*** Opening of Input records ***

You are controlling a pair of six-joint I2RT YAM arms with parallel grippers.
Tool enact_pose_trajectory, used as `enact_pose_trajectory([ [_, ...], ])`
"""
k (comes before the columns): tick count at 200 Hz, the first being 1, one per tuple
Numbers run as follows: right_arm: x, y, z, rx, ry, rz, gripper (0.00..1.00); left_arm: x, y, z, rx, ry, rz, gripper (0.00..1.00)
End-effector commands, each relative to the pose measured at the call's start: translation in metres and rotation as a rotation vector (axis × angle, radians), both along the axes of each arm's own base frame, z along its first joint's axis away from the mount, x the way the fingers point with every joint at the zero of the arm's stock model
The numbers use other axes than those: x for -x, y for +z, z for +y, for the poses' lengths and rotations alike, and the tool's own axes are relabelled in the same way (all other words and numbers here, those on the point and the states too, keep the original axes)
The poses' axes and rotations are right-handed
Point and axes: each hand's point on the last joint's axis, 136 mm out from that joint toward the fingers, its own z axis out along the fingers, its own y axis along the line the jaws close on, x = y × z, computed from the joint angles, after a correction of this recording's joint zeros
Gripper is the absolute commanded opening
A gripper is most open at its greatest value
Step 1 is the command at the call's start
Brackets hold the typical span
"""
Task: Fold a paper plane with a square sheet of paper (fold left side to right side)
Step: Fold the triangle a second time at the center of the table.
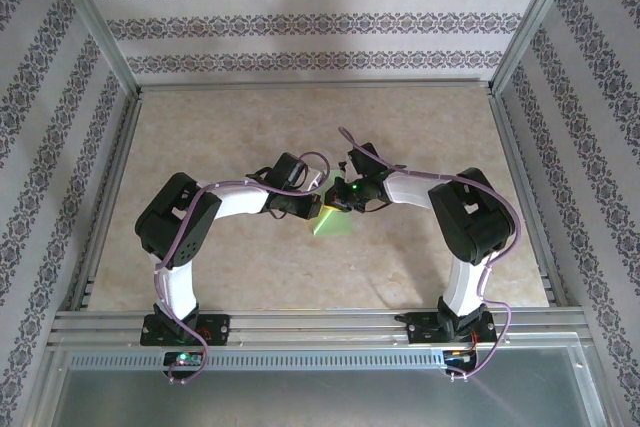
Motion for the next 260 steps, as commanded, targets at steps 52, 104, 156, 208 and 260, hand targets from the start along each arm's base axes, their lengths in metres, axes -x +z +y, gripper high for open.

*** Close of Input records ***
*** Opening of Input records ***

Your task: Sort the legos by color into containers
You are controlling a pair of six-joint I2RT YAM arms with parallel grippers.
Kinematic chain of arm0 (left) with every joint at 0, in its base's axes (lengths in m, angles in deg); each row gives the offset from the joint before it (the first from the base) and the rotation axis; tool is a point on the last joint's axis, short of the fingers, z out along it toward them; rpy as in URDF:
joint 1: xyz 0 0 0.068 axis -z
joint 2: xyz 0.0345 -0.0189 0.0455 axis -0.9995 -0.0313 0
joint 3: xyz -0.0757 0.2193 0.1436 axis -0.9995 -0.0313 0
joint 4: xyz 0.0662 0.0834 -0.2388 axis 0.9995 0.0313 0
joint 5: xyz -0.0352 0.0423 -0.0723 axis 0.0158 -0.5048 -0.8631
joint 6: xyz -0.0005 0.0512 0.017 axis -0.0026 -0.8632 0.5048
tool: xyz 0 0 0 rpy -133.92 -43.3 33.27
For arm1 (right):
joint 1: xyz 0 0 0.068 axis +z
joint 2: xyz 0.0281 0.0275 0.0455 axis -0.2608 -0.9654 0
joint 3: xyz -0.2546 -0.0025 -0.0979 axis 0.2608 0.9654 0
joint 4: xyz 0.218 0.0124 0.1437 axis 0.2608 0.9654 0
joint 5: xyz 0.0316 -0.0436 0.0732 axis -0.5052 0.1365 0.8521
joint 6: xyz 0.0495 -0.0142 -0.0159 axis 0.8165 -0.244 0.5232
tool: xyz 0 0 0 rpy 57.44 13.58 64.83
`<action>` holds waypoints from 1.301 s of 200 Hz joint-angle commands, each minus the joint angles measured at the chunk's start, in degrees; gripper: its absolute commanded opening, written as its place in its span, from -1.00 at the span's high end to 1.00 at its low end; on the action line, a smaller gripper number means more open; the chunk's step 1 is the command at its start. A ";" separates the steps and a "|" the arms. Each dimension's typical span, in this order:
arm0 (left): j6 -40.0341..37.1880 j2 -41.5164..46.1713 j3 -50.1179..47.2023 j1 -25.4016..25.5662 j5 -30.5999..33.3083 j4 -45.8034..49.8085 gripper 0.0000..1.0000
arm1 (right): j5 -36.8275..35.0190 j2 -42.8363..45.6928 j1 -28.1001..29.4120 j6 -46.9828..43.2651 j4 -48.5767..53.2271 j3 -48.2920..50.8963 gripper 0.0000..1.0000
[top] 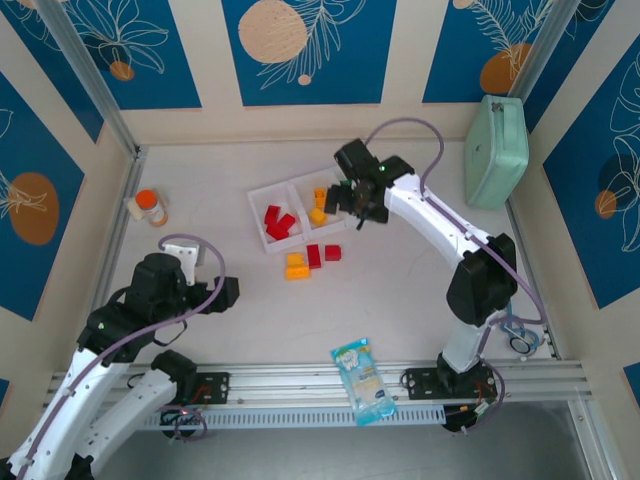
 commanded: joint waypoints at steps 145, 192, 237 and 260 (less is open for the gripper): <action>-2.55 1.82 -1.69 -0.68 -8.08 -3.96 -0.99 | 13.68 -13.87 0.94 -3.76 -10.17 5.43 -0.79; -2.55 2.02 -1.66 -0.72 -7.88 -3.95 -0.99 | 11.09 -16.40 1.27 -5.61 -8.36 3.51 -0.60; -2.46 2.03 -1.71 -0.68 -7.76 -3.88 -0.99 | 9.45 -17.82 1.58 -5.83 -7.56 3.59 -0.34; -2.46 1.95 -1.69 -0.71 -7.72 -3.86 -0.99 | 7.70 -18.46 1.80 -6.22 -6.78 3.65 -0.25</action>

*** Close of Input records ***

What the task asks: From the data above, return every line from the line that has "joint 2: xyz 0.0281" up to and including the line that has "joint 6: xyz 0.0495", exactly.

Written answer:
joint 2: xyz 0.0281 0.0275 0.0455 axis -0.2608 -0.9654 0
joint 3: xyz -0.2546 -0.0025 -0.0979 axis 0.2608 0.9654 0
joint 4: xyz 0.218 0.0124 0.1437 axis 0.2608 0.9654 0
joint 5: xyz 0.0316 -0.0436 0.0732 axis -0.5052 0.1365 0.8521
joint 6: xyz 0.0495 -0.0142 -0.0159 axis 0.8165 -0.244 0.5232

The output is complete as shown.